Perjalanan matahari belumlah sampai setengah hawa panas sudah terasa. Tampak dari wajah si Kate yang memerah. Apakah semata pengaruh cuaca? Rupanya tidak. Si Kate dalam amarah.
"Bro, ente kemarin nulis apa tentang gue di Kompasiana? Belum sempat penulis menjawab kata-kata susulan sudah menyembur keluar dari mulut si Kate,"Ente jangan nulis yang macam-macam deh. Gue itu branding-nya itu udah terkenal bijak jangan dibuat yang gak-gak deh. Bisa terjadi pencemaran nama baik tau!"
"Maaf, maaf Mas Kate itu bukan pencemaran nama baik loh. Cuma sekadar kritikan aja kok." penulis berusaha tenang menjelaskan.
Rupanya si Kate tetap terima sambil melotot,"Maaf, maaf dan maaf itu yang selalu kamu bilang. Tapi di belakang bikin terus tulisan yang gak ada fakta alias ngarang untuk cari popularitas!"
"Nah, Mas Kate bilang bijaksana seharusnya bisa legawa menerima permintaan maaf dan bisa menerima kritikan dari siapa pun. Bukan begitu, Mas?" penulis dengan sebisanya tersenyum untuk menurunkan teori si Kate.
"Hari ini maaf, besok begitu lagi. Minta maaf lagi. Lagi-lagi minta maaf. Bikin salah lagi. Lama-lama gila kali. Sekali-kali mesti dikasih pelajaran baru kapok." sewot si Kate
Dalam hati penulis bergumam,"Bilangnya sih bijaksana kelakuan marah-marah mulu. . . Bijakgila kali hihihi . . "
"Perasaan gue gak enak nih, ente barusan bergumam apa tuh?" si Kate mendapat firasat bocoran dari hati penulis sepertinya.
"Ah, Mas Kate curiga dan bercanda aja. Masak tahu hati saya lagi bergumam." penulis berusaha ngeles.

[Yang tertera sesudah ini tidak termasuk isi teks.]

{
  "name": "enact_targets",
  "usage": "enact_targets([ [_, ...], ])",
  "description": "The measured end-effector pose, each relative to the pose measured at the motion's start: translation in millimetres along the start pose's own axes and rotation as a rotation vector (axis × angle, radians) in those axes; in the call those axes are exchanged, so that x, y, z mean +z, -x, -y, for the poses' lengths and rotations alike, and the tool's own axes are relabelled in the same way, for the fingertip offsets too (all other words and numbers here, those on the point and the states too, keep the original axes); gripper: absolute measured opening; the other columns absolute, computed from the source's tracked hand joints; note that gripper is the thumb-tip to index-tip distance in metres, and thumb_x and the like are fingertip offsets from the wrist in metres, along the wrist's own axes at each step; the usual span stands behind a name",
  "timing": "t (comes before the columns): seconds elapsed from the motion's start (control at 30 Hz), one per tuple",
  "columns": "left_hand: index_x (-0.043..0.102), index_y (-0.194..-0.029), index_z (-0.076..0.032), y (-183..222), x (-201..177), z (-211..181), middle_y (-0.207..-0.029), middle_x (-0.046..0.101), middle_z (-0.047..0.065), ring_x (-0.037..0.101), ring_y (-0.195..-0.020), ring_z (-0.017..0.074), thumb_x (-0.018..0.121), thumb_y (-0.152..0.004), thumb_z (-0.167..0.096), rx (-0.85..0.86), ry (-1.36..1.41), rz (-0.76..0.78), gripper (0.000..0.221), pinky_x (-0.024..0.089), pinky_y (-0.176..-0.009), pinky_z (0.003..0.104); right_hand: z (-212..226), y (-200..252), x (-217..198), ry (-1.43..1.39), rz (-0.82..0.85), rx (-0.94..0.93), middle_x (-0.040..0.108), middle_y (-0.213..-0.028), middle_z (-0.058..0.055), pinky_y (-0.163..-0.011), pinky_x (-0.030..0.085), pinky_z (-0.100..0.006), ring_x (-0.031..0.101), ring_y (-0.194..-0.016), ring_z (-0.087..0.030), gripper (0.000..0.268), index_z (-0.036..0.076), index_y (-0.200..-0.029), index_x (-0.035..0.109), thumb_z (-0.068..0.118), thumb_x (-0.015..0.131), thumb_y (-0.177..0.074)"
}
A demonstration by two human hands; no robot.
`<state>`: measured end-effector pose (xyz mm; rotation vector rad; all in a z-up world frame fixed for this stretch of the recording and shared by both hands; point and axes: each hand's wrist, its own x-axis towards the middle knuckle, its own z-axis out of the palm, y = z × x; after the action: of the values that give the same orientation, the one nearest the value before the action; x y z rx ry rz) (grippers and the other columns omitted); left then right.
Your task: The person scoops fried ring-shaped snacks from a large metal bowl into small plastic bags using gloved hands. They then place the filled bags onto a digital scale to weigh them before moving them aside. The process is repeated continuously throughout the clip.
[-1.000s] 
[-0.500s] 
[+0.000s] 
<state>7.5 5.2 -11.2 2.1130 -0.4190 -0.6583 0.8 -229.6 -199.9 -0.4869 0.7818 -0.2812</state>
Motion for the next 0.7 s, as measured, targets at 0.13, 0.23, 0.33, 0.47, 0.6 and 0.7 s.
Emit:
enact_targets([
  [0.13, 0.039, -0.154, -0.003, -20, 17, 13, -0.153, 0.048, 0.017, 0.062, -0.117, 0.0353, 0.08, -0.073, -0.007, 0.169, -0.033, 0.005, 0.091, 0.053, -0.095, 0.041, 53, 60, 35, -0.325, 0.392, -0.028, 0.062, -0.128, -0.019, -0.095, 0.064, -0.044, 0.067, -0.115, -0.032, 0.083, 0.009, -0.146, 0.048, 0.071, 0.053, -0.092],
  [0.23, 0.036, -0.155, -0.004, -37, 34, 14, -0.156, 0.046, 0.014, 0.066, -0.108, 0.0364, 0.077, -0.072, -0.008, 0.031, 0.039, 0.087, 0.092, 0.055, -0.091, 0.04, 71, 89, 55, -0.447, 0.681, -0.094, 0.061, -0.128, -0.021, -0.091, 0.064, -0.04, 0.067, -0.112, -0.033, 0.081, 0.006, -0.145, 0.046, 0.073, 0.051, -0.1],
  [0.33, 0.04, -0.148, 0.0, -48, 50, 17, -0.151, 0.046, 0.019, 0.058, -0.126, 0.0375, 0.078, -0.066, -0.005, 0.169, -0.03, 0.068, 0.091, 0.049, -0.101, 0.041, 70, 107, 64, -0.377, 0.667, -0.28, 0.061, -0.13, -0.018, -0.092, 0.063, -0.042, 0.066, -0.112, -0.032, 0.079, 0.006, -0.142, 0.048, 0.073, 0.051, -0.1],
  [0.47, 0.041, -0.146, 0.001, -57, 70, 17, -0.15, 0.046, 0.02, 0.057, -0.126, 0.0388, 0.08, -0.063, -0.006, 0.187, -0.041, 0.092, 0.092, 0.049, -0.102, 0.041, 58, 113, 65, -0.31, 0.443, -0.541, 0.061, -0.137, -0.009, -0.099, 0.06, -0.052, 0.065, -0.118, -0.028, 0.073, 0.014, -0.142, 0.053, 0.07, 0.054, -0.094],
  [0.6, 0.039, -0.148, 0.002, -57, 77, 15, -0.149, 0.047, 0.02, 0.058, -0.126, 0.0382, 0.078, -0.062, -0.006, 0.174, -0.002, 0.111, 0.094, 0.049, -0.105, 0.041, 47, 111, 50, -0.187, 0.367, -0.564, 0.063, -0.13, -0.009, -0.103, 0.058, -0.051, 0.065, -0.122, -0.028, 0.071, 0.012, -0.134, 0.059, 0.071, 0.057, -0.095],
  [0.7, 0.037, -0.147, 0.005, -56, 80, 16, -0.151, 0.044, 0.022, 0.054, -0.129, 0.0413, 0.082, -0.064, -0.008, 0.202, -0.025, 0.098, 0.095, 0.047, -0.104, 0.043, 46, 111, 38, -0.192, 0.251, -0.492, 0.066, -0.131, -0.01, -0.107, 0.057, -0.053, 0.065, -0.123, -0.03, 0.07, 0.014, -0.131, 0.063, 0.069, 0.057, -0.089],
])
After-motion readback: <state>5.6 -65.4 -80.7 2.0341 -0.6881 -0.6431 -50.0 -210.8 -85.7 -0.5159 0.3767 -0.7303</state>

Sudahlah sepertinya obrolan yang membosankan bila dilanjutkan saudara-saudara. Soal urusan maaf-maafan kita tunggu lebaran nanti ya.
Cerita berikutnya yang terpantau adalah di tengah makan yang sunyi si Kate tampak khusyuk merenungi peristiwa seharian yang dialaminya. Mungkin begitu ya ciri-ciri orang bijaksana.